Task = Locate all lines in the data below that hold "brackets" and show them.

[Records contained in a dataset]
* * * * * * *

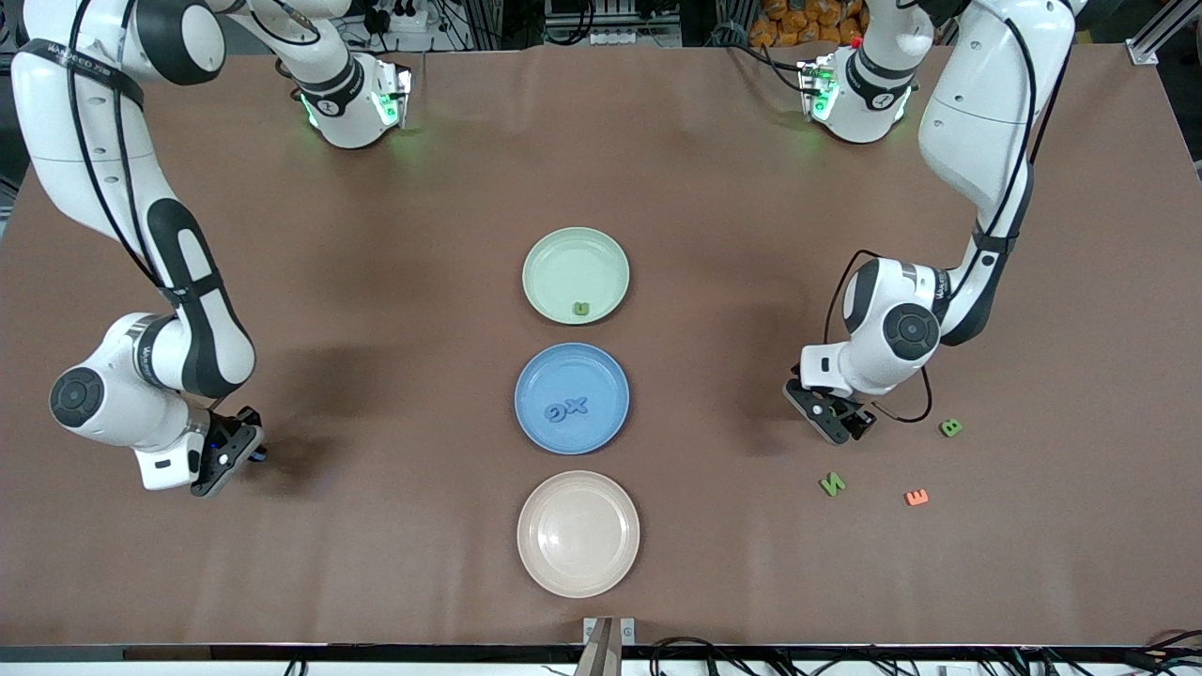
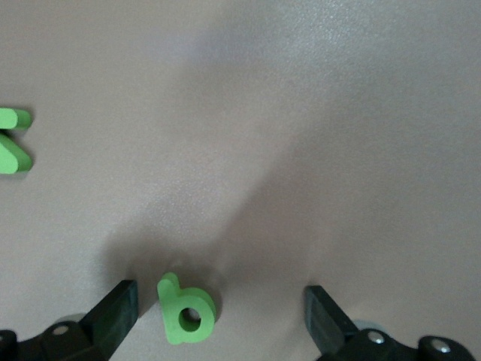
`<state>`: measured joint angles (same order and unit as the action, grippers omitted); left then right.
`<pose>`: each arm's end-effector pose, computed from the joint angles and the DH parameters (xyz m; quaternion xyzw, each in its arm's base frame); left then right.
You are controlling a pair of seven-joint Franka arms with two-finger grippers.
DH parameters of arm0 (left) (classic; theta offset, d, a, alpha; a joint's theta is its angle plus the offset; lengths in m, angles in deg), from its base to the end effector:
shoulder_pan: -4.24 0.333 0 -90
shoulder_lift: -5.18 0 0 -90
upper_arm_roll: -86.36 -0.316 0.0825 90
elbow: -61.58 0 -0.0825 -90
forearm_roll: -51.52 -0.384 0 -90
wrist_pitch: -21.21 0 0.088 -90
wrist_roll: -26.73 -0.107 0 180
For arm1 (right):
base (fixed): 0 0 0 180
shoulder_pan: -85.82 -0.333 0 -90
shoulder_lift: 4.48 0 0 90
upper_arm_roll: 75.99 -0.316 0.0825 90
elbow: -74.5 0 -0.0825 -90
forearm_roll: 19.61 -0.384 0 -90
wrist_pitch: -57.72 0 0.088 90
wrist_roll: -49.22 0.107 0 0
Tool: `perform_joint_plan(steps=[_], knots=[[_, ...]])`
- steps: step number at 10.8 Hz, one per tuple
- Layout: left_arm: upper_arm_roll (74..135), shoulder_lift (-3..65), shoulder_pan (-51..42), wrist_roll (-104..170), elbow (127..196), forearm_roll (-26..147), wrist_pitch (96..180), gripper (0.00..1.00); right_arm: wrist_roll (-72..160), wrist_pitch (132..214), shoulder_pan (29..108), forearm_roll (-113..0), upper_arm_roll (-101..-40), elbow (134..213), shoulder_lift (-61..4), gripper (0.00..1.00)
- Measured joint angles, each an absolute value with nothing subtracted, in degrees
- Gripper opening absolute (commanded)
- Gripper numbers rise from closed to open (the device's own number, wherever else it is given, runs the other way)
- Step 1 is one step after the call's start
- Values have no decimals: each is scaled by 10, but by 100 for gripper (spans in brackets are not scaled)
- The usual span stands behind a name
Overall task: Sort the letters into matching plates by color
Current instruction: 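Carry the blue letter to the blue plate and open the right gripper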
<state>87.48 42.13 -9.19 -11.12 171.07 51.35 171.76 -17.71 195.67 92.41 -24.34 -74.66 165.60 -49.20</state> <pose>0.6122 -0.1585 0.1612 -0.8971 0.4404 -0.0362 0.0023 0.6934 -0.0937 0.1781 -0.8828 -0.4690 -0.0272 0.0045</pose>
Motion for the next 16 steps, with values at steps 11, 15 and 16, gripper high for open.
perform_joint_plan(steps=[11, 15, 16], knots=[[881, 423, -71, -141, 1705, 513, 1718, 100, 237, 1889, 840, -245, -754, 1651, -462, 0], [882, 423, -71, -141, 1704, 513, 1718, 45, 510, 1883, 761, -253, -760, 1651, -442, 0], [883, 423, -71, -139, 1704, 514, 1718, 36, 574, 1883, 740, -263, -763, 1651, -441, 0]])
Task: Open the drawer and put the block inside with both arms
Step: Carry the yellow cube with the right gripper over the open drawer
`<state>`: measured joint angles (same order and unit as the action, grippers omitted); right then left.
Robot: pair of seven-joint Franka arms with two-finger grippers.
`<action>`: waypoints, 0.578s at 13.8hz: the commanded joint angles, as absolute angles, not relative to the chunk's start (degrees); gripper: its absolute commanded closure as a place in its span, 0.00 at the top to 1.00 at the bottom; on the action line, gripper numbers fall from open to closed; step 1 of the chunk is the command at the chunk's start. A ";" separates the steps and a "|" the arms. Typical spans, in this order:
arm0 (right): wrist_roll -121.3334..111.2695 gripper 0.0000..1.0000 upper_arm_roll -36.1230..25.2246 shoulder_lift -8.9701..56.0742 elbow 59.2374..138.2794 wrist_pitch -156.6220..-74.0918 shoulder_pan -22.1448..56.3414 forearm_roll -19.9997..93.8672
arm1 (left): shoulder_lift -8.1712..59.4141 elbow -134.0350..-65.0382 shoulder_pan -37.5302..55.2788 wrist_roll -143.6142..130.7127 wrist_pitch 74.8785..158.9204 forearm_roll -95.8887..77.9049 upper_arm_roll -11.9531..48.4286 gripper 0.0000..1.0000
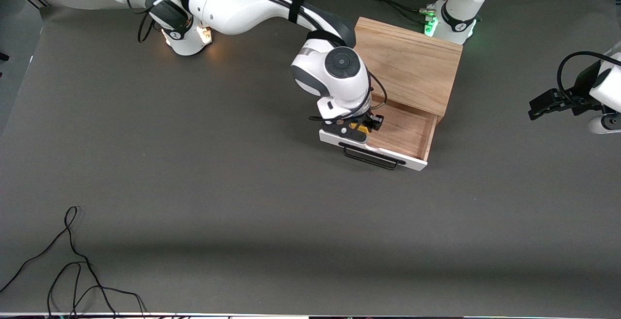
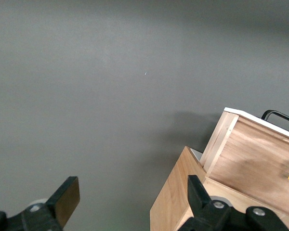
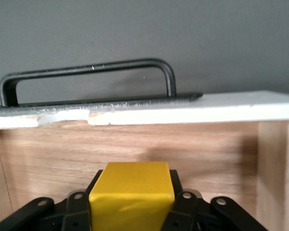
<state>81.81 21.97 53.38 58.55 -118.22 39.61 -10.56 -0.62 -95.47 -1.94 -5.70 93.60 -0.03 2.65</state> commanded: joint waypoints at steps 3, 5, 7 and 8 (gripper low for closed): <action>86.92 0.30 21.62 54.93 58.45 -119.09 41.75 -13.96 | -2.29 -96.94 -0.79 -2.82 93.78 -0.62 2.02 1.00; 87.01 0.33 21.62 55.02 58.45 -119.09 42.36 -14.24 | -2.29 -96.94 -0.62 -2.46 93.52 -0.62 2.02 1.00; 87.01 0.39 21.62 55.02 58.45 -119.18 42.54 -14.33 | -2.28 -96.86 0.35 -2.37 93.34 -0.44 1.67 1.00; 87.01 0.44 21.62 55.02 58.45 -119.09 42.54 -14.33 | -2.20 -96.86 0.35 -2.37 93.34 -0.44 1.67 1.00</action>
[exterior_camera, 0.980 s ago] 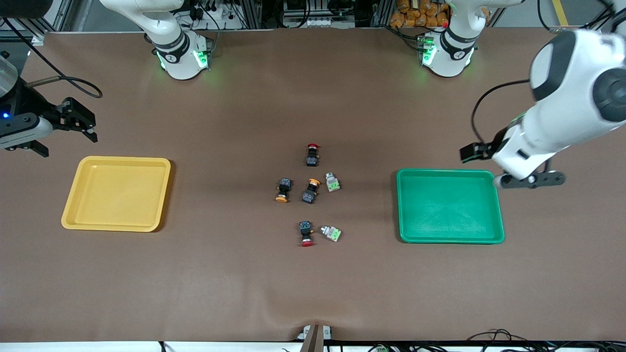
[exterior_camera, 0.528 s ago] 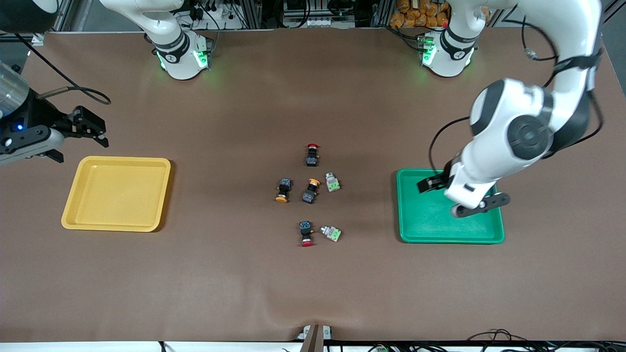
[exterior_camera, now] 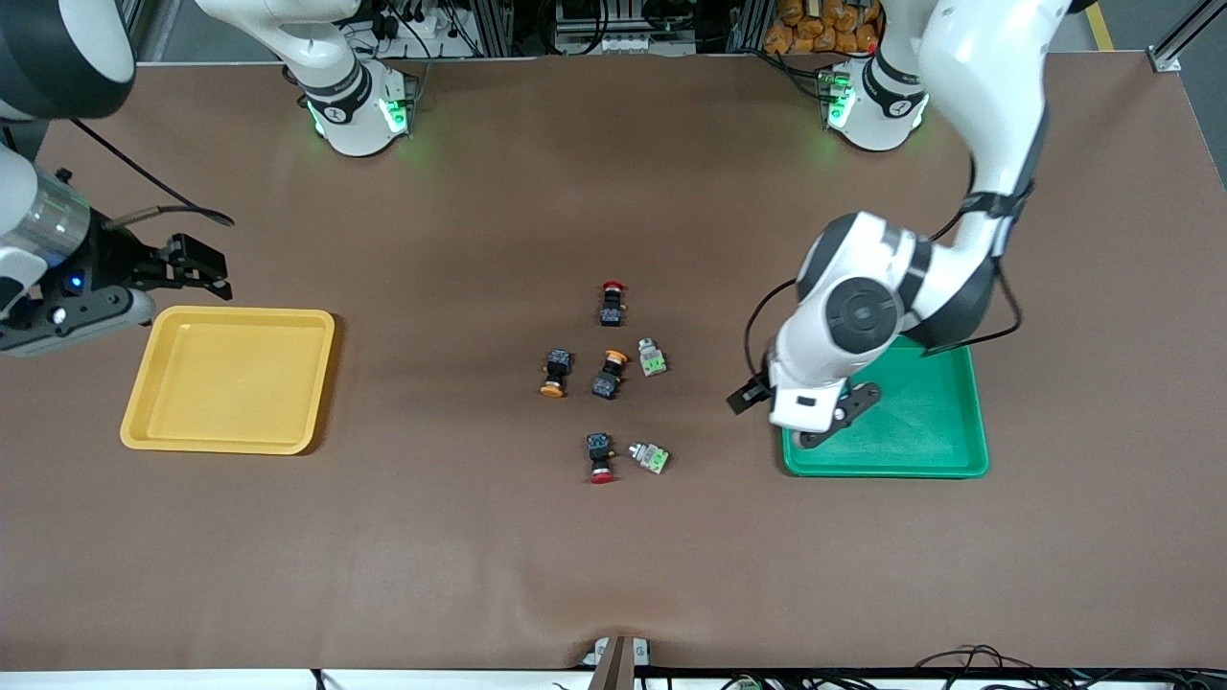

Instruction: Place green and yellow buttons in trays

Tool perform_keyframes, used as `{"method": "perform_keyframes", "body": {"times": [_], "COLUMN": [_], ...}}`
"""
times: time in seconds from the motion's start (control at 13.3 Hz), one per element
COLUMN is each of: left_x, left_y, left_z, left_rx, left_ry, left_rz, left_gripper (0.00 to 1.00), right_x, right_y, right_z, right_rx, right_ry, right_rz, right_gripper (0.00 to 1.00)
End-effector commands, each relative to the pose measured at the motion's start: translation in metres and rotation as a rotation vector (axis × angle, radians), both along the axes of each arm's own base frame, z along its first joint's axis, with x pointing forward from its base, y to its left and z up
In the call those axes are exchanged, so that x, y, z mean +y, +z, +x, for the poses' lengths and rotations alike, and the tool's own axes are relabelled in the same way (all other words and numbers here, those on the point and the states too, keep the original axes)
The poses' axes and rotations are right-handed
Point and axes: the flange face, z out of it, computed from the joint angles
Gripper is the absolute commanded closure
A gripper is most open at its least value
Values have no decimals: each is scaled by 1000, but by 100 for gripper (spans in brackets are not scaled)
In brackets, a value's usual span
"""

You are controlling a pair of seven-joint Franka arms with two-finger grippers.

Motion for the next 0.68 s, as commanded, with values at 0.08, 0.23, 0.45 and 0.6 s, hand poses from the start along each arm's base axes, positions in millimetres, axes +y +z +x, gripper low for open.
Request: {"method": "perform_keyframes", "body": {"times": [0.08,0.23,0.45,0.6], "left_x": [-25,-50,-81,-92], "left_y": [-28,-44,-64,-81], "left_z": [12,10,16,15], "left_rx": [-52,-98,-132,-150], "left_ry": [167,302,418,410], "left_rz": [-19,-63,-126,-152], "left_gripper": [0,0,0,0], "right_x": [-5,-5,-5,1], "right_y": [-45,-72,-110,-123], "right_z": [19,27,38,44], "right_rx": [70,114,168,187], "right_ry": [-37,-53,-61,-107], "right_rz": [20,20,17,6], "right_gripper": [0,0,0,0]}}
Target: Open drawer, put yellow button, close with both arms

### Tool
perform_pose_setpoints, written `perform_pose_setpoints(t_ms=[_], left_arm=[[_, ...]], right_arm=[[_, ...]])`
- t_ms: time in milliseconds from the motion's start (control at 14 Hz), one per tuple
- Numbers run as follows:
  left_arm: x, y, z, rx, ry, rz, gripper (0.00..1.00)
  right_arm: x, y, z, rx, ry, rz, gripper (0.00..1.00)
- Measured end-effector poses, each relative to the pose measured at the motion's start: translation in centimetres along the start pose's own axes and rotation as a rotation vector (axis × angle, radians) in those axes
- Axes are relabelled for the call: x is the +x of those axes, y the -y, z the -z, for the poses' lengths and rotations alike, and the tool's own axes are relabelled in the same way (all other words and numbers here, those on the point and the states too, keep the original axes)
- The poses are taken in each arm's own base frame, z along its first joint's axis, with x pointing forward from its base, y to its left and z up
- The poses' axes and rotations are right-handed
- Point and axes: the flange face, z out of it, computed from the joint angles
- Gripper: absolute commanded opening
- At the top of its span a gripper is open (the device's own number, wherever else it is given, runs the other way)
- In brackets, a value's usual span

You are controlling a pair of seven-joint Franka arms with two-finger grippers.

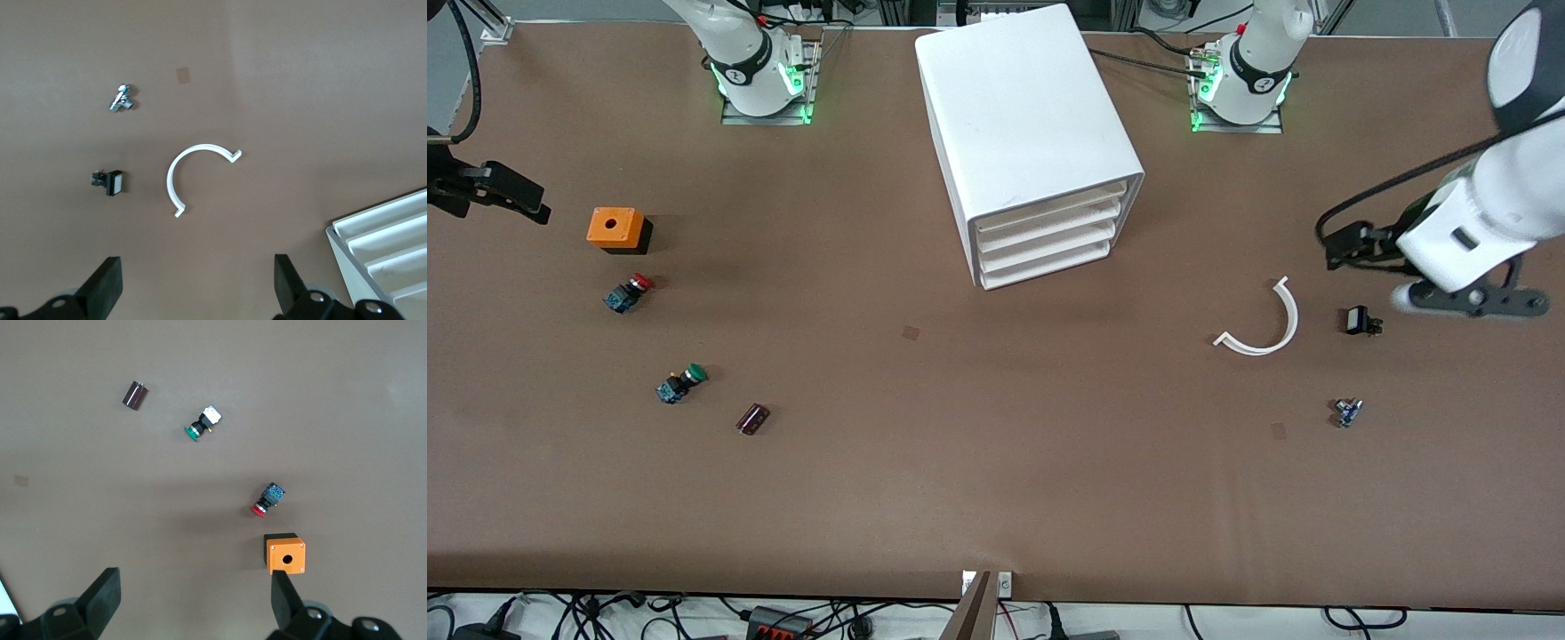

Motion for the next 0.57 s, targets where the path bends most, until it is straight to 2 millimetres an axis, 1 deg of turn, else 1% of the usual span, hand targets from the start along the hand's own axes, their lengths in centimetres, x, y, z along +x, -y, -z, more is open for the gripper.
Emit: perform_pose_setpoints(t_ms=[71,143,286,429,571], left_arm=[[-1.0,0.5,0.3,0.003,-0.031,0.001,1.0],[-1.8,1.1,0.3,0.006,-0.057,-0.005,1.0],[-2.9,2.6,-0.7,0.003,-0.071,-0.016,1.0],[-3.3,3.1,-1.3,-0.002,-0.067,-0.014,1.0],[-3.3,3.0,-1.5,-0.005,-0.064,-0.012,1.0]], right_arm=[[0.0,-0.1,0.0,0.0,0.0,0.004,1.0],[0.0,-0.2,0.0,0.0,0.0,0.011,1.0],[0.0,-0.3,0.0,0.0,0.0,0.017,1.0],[0.0,-0.3,0.0,0.0,0.0,0.018,1.0],[0.0,-0.3,0.0,0.0,0.0,0.019,1.0]])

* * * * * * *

Answer for the task =
- Values have no decimals: each is scaled by 10, but by 100 for gripper (spans in brackets are not scaled)
Values have no decimals: each is scaled by 1000, but by 100 for gripper (spans in brackets are not scaled)
In brackets, a value's usual span
- In brackets, a value's usual span

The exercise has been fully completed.